Both enteroviruses and kobuviruses of the Picornaviridae family coopt PI4KB to build up ROs. Viral protein 3A is responsible for PI4KB recruitment to enterovirus replication sites, yet the underlying mechanism has remained elusive. Despite the direct interaction between ACBD3 and enterovirus 3A proteins (8, 18) , there has not yet been a consensus about the importance of ACBD3 for enterovirus replication and PI4KB recruitment. Previously, we observed no inhibition of CVB3 and RV replication and no effects on PI4KB recruitment, even though more than 90% of ACBD3 knockdown was achieved by siRNA (18, 19) . In the present study in which we use ACBD3 KO cells, we showed that ACBD3 is an important host factor for replication of four different human enterovirus species (EV-A/B/C/D) and two rhinovirus species (RV-A/B).
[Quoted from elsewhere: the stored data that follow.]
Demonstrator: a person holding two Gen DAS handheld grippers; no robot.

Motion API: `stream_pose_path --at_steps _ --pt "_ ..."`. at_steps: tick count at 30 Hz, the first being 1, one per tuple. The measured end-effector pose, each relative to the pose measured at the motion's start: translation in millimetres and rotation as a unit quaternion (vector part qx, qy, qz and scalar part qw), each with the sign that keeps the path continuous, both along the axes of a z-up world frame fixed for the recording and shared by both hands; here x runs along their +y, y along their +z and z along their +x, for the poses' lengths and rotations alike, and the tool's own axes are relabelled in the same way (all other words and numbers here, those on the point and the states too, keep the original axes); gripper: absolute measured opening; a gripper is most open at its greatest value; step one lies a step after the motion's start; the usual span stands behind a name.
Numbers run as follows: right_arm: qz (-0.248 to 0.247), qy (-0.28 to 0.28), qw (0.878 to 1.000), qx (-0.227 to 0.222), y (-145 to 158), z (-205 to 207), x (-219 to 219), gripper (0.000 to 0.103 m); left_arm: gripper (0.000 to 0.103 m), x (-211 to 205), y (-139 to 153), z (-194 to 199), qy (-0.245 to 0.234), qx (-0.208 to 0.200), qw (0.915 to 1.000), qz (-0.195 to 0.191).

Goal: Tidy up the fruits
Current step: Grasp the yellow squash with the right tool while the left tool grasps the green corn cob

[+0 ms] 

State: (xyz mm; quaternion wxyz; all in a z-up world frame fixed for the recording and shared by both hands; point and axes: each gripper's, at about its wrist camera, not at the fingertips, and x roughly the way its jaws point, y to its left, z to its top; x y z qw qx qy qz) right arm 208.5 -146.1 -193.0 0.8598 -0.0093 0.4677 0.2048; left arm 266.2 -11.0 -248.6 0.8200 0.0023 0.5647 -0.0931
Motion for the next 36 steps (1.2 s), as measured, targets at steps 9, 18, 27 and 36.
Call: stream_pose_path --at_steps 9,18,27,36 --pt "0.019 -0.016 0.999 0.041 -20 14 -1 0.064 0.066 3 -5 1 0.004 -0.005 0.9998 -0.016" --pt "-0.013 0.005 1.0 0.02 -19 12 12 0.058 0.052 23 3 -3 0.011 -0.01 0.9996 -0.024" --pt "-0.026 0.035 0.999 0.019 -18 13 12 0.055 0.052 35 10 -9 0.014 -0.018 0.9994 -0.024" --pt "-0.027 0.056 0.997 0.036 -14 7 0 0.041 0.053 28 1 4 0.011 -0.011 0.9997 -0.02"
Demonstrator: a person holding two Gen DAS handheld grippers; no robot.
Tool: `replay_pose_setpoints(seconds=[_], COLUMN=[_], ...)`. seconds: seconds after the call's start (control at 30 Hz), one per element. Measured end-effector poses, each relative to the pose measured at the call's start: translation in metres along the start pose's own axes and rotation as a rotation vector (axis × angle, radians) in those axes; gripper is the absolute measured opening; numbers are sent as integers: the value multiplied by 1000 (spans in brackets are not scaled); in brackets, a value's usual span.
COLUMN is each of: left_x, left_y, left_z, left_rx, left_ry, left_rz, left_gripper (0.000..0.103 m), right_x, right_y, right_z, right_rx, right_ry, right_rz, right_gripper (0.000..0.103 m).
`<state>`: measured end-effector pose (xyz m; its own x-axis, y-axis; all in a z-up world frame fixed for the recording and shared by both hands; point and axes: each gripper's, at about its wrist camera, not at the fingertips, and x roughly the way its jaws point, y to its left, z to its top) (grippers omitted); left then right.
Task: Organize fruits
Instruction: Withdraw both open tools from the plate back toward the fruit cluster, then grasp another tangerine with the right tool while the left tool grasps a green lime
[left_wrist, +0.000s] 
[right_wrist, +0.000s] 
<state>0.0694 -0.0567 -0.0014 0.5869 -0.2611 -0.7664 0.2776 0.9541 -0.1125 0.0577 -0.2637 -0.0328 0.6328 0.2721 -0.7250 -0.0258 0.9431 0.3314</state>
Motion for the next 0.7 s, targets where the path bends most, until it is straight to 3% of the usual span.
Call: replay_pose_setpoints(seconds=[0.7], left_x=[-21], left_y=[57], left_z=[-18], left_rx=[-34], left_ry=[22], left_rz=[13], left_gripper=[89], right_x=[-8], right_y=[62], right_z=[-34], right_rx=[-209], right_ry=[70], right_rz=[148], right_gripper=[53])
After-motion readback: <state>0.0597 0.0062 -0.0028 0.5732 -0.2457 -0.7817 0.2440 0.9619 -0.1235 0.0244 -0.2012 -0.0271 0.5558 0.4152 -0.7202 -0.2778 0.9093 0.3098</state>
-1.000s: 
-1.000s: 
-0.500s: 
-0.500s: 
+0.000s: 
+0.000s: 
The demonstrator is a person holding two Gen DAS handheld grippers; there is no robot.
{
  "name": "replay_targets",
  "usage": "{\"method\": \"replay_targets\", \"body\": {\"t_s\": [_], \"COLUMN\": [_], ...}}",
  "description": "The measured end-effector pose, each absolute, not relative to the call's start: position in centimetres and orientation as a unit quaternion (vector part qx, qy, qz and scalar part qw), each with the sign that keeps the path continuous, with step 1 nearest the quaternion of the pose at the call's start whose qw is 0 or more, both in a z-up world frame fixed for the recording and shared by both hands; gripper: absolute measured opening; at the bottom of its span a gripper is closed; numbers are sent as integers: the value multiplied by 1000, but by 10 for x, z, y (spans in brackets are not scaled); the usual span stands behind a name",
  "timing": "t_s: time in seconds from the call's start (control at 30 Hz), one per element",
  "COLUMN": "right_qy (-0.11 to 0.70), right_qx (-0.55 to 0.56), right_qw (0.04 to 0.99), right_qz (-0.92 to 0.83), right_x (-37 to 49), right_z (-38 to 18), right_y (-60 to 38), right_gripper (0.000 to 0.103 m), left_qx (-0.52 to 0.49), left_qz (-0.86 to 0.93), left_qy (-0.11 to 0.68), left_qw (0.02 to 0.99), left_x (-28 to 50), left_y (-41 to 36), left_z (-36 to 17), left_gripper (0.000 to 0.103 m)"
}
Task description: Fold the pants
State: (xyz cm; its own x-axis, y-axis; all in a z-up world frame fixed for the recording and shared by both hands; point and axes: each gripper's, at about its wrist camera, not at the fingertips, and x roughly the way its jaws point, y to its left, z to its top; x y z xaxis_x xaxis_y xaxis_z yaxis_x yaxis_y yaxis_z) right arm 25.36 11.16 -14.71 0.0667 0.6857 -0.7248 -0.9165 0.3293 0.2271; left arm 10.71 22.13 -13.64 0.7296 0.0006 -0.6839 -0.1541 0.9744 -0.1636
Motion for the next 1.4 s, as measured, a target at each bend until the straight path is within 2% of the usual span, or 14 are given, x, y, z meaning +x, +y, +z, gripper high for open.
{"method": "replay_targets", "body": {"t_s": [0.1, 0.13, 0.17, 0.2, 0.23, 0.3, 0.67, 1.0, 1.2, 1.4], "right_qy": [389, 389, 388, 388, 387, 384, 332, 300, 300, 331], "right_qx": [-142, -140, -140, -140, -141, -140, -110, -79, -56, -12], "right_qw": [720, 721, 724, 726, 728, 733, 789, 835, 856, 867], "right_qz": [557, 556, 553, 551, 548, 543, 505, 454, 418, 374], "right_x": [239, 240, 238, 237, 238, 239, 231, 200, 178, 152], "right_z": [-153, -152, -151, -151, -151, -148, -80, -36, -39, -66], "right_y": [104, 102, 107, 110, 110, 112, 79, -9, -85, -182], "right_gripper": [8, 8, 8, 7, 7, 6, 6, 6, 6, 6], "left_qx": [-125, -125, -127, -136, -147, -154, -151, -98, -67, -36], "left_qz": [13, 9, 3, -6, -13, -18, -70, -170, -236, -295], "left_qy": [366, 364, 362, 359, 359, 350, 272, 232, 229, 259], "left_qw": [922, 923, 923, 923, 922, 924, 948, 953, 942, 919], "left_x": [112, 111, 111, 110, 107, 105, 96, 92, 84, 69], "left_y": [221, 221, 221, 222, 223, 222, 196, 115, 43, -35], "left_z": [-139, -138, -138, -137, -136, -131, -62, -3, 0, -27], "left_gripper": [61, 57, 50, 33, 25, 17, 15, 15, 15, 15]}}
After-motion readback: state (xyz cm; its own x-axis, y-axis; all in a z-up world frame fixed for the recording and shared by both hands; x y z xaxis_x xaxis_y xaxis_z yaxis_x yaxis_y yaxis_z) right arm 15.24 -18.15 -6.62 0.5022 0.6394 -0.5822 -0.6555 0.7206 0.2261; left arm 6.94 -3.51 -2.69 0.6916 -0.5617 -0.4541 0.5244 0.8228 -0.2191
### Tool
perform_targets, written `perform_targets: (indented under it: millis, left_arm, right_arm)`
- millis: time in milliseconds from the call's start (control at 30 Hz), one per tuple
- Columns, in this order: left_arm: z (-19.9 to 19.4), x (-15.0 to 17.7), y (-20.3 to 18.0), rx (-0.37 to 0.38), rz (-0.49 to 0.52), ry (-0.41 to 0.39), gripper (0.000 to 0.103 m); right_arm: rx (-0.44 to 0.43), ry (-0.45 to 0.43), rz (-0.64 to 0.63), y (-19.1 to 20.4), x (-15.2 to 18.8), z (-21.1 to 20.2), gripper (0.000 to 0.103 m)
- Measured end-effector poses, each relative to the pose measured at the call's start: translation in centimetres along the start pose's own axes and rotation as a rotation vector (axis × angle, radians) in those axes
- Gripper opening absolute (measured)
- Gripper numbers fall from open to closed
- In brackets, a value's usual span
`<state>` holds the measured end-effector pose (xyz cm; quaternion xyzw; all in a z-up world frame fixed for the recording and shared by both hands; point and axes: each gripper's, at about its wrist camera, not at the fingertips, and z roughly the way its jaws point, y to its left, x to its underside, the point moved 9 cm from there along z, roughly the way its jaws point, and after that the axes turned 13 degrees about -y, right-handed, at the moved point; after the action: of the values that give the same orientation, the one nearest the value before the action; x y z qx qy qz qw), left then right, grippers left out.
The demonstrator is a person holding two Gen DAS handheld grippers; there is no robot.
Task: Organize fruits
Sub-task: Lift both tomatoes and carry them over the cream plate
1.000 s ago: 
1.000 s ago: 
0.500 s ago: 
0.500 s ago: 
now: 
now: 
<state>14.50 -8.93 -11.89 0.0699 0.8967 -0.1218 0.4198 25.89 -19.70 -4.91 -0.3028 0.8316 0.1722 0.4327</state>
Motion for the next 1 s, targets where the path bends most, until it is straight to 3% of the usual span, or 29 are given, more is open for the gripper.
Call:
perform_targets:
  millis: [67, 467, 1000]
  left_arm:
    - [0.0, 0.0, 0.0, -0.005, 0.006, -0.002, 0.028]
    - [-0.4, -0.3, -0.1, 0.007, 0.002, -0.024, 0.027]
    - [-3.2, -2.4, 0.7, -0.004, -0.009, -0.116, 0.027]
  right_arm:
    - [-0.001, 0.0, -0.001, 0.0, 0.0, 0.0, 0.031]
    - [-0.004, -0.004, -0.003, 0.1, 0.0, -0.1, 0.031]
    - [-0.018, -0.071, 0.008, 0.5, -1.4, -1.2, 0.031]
All viruses showed impaired growth in ACBD3 KO cells ( Fig. 1 and Fig. S2 ). In addition, neither virus infection (Fig. 2) nor the expression of enterovirus 3A proteins alone (Fig. 3 ) elicited PI4KB recruitment in the absence of ACBD3. In agreement with our data, the inhibition of EV-A71 and CVB3 was recently reported in ACBD3 KO cells (32) (33) (34) . The discrepancy in the role of ACBD3 from KD to KO condition could result from insufficient suppression of ACBD3 function by RNA interference. In fact, this implies that the small amounts (ϳ10%) of ACBD3 that remained after knockdown are sufficient to support enterovirus replication and PI4KB recruitment. Similar issues on the differences between knockdown and knockout have been raised by others (35) . For instance, the importance of cyclophilin A (CypA) in nidovirus replication was prominent only in CypA knockout cells but not in knockdown cells, even though CypA protein was undetectable after knockdown (36) .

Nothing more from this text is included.